Immediate: PRICE Protocol (first 24-72 hours)

Protection - Rest - Ice - Compression - Elevation
  • Ice reduces swelling and pain; apply for 20 min, several times daily
  • Compression bandage (elastic/tubular) limits oedema
  • Elevation above the level of the heart

Functional Rehabilitation (evidence-based preference over immobilisation)
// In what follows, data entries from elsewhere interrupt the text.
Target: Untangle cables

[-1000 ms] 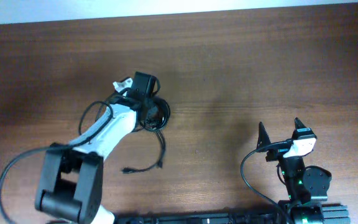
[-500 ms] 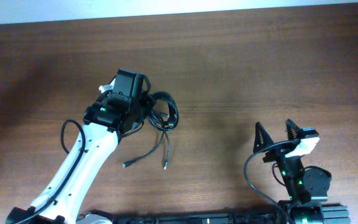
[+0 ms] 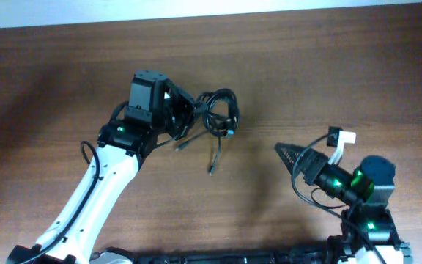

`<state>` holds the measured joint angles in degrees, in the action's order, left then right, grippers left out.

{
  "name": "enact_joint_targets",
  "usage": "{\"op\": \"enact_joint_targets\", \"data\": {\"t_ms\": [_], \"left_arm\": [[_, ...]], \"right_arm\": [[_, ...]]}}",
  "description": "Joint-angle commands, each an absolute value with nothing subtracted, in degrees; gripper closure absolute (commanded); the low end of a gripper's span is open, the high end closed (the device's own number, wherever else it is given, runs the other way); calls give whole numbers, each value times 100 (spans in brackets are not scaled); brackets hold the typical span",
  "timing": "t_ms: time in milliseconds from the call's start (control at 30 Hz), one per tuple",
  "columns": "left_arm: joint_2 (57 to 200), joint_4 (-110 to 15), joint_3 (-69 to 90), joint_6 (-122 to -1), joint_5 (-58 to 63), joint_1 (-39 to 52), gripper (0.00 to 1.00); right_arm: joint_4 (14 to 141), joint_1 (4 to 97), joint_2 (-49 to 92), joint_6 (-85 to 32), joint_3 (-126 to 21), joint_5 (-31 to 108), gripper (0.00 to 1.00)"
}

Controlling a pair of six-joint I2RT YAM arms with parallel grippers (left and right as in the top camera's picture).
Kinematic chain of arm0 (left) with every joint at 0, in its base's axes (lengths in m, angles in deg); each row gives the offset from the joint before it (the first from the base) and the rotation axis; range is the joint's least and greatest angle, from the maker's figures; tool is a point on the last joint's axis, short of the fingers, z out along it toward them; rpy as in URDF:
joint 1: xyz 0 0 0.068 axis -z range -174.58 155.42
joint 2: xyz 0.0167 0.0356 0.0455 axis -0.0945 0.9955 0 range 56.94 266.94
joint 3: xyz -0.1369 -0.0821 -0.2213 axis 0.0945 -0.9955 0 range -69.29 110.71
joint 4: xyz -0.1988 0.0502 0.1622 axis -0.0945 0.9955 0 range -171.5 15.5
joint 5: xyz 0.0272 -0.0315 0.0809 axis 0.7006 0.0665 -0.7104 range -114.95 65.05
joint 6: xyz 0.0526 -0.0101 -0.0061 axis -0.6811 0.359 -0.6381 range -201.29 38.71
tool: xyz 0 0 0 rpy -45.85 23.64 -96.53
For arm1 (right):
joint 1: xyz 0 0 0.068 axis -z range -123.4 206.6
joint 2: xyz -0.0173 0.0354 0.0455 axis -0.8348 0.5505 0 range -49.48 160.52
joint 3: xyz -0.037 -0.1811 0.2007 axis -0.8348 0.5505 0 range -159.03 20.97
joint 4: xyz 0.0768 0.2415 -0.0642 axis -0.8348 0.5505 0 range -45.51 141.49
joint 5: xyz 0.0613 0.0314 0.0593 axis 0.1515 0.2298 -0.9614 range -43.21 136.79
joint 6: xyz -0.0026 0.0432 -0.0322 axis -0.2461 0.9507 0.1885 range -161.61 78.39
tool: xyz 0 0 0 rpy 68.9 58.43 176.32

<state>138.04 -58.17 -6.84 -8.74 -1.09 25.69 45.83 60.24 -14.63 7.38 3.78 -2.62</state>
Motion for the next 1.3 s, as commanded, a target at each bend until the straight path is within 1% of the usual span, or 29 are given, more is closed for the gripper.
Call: {"op": "enact_joint_targets", "data": {"t_ms": [0, 67, 100, 167, 267, 300, 367, 433, 467, 500, 533, 567, 600, 633, 667, 700, 733, 767, 800, 867, 900, 967, 1000, 1033, 1100, 1167, 1200, 1233, 1267], "left_arm": [[13695, -6003, -618, -1982, 711, 2539, 100], [13692, -6051, -618, -2631, 1270, 2506, 100], [13692, -6048, -618, -3285, 1856, 2408, 100], [13692, -6048, -618, -3770, 2645, 2224, 100], [13695, -6046, -618, -3812, 2857, 2220, 100], [13695, -6048, -618, -3812, 2977, 2307, 100], [13695, -6044, -618, -3812, 3008, 2508, 100], [13695, -6046, -618, -3809, 3126, 2703, 100], [13695, -6048, -618, -3809, 3121, 2770, 100], [13695, -6048, -618, -3809, 3113, 2777, 100], [13695, -6046, -618, -3814, 2958, 2777, 100], [13695, -6173, -618, -3809, 2997, 2679, 100], [13692, -6704, -618, -3803, 3810, 2351, 100], [13692, -7380, -618, -3453, 4638, 1857, 100], [13692, -7795, -618, -2968, 4857, 1446, 100], [13695, -8180, -618, -2295, 4706, 836, 100], [13695, -8217, -618, -1733, 4411, 521, 100], [13695, -8210, -618, -1036, 3891, 89, 100], [13695, -8177, -620, -1217, 3445, -95, 99], [13695, -7172, -620, -2236, 2617, -99, 94], [13695, -6333, -620, -2771, 2064, -27, 83], [13695, -4772, -622, -3195, 993, 134, 60], [13695, -4414, -629, -3551, 982, 263, 61], [13695, -4081, -629, -4198, 1041, 751, 62], [13695, -4070, -629, -4771, 1014, 1538, 50], [13695, -3974, -629, -4858, 416, 2335, 53], [13695, -3782, -629, -4701, 131, 2543, 37], [13695, -3388, -638, -3669, -413, 2650, 22], [13695, -3336, -675, -2828, -463, 2705, 14]], "right_arm": [[4279, 6000, -623, 541, 306, -655, 1], [3707, 6000, 26, 264, 306, -659, 1], [3270, 6000, 382, -281, 306, -659, 1], [2566, 5997, 937, -630, 306, -673, 1], [1746, 5899, 1512, -770, 306, -1132, 1], [1659, 5766, 1654, -1085, 306, -1127, 0], [1150, 5617, 1831, -1142, 306, -1105, 8], [839, 5617, 1877, -1142, 306, -889, 26], [846, 5617, 1877, -1140, 306, -904, 45], [848, 5617, 1877, -1131, 306, -924, 68], [846, 5617, 1877, -1113, 306, -985, 95], [892, 5630, 1877, -1116, 306, -1020, 96], [909, 5635, 1877, -1118, 306, -1016, 96], [909, 5635, 1877, -1118, 306, -994, 96], [911, 5632, 1877, -1118, 306, -974, 96], [944, 5632, 1877, -1118, 306, -972, 96], [1058, 5632, 1877, -1118, 306, -930, 96], [1504, 5632, 1877, -1118, 306, -716, 96], [1622, 5632, 1877, -1118, 306, -699, 96], [1648, 5632, 1877, -1116, 306, -690, 96], [1648, 5632, 1877, -1116, 306, -690, 96], [1650, 5632, 1877, -1085, 306, -692, 96], [1648, 5626, 1877, -945, 306, -675, 96], [1648, 5622, 1877, -921, 306, -657, 96], [1650, 5622, 1877, -919, 306, -657, 96], [1650, 5624, 1877, -921, 306, -655, 96], [1650, 5624, 1877, -921, 306, -657, 96], [1652, 5624, 1877, -921, 306, -657, 96], [1650, 5624, 1877, -921, 306, -655, 96]]}}
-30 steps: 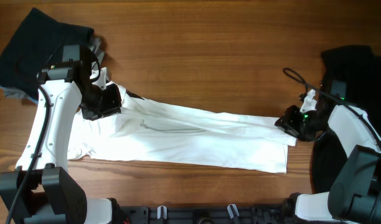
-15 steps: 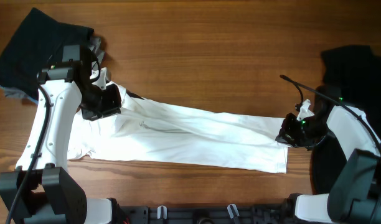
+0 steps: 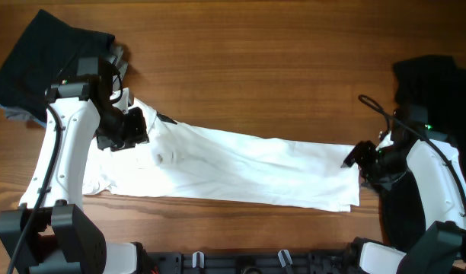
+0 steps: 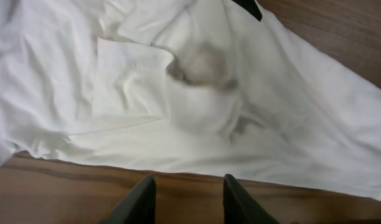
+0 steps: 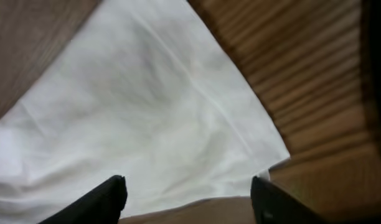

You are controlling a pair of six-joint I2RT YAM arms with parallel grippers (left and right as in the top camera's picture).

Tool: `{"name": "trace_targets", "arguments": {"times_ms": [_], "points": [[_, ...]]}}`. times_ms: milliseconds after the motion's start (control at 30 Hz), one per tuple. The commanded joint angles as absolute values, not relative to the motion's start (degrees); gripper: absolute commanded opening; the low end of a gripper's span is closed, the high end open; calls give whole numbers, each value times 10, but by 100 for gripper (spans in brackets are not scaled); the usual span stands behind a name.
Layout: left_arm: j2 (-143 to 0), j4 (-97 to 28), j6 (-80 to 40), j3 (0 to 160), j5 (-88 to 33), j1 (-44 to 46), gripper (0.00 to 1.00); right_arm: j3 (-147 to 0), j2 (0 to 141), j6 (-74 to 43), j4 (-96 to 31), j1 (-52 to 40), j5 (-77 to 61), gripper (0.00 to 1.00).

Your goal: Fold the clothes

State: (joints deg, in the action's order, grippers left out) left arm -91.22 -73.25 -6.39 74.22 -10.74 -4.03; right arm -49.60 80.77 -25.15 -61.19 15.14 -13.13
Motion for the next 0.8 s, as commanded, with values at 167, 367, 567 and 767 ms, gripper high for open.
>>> {"name": "trace_targets", "arguments": {"times_ms": [167, 367, 567, 767], "points": [[-909, -738, -62, 746, -104, -40, 43, -507, 834, -228, -525, 165, -118, 80], [-909, -711, -62, 739, -104, -40, 53, -505, 948, -225, -529, 196, -120, 82], [-912, -648, -90, 674, -29, -42, 42, -487, 999, -192, -526, 196, -157, 82], [-921, -473, -107, 569, -14, -70, 46, -455, 999, -180, -515, 196, -154, 82]]}}
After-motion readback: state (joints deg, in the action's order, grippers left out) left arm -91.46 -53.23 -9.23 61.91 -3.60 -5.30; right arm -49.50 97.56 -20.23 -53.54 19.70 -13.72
Current evidence favours early functional treatment over casting/immobilisation. Patients return to mobility 4.6 to 7.1 days sooner with functional rehabilitation vs. immobilisation:
Phase 1 (0-24 hours): PRICE protocol
Phase 2 (48-72 hours onward): Active range of motion and strengthening exercises begin. Early weight bearing hastens healing and return to activity. An ankle support brace is preferred over a cast.
Phase 3 (ongoing): Endurance training, sport-specific drills, and proprioceptive/balance training - this is essential to prevent chronic ankle instability.
For severe (Grade III) sprains, a below-knee cast or Aircast produces faster early recovery than a tubular bandage alone, though outcomes at 9 months are equivalent.
  • Goldman-Cecil Medicine; Tintinalli's Emergency Medicine

Medications

  • NSAIDs (e.g. ibuprofen, naproxen) for pain and swelling
  • Corticosteroid injections are not indicated in acute sprain management

Surgery

Rarely required for sprains. Indications include:
  • Grade III with persistent instability after conservative management
  • Chronic ankle instability unresponsive to physiotherapy
  • Associated osteochondral lesion or avulsion fracture

Complications of Untreated/Severe Sprains

  • Chronic ankle instability - recurrent giving-way, the most common long-term complication
  • Osteochondral defects of the talus or tibia
  • Avulsion fracture (e.g. at the base of the 5th metatarsal - often missed)
  • Peroneal tendon subluxation - must be distinguished from lateral ligament sprain
  • Post-traumatic arthritis (long term)
If ankle pain becomes chronic after a sprain, always consider ligament rupture, osteochondral lesion, or avulsion fracture, and proceed with CT (bony) or MRI (soft tissue) imaging.
  • Rheumatology, 2-Volume Set

Sprains vs. Strains - Quick Reference

FeatureSprainStrain
Structure injuredLigament (bone-to-bone)Muscle or tendon (muscle-to-bone)
MechanismJoint overstretched/twistedMuscle overloaded or overstretched
Common sitesAnkle, knee, wrist, thumbHamstring, quadriceps, calf, lower back
Stress testOften positive (laxity)Negative (no joint laxity)

Recent Evidence (2025)

A 2025 systematic review on return to sport after lateral ankle sprain (PMID 41385332) found that neuromuscular training and proprioception work are the most evidence-backed strategies for safe return to sport. A 2025 network meta-analysis on chronic ankle instability (PMID 39741454) showed that combined physical therapy approaches (balance + strengthening + manual therapy) outperform single-modality treatment for function and stability.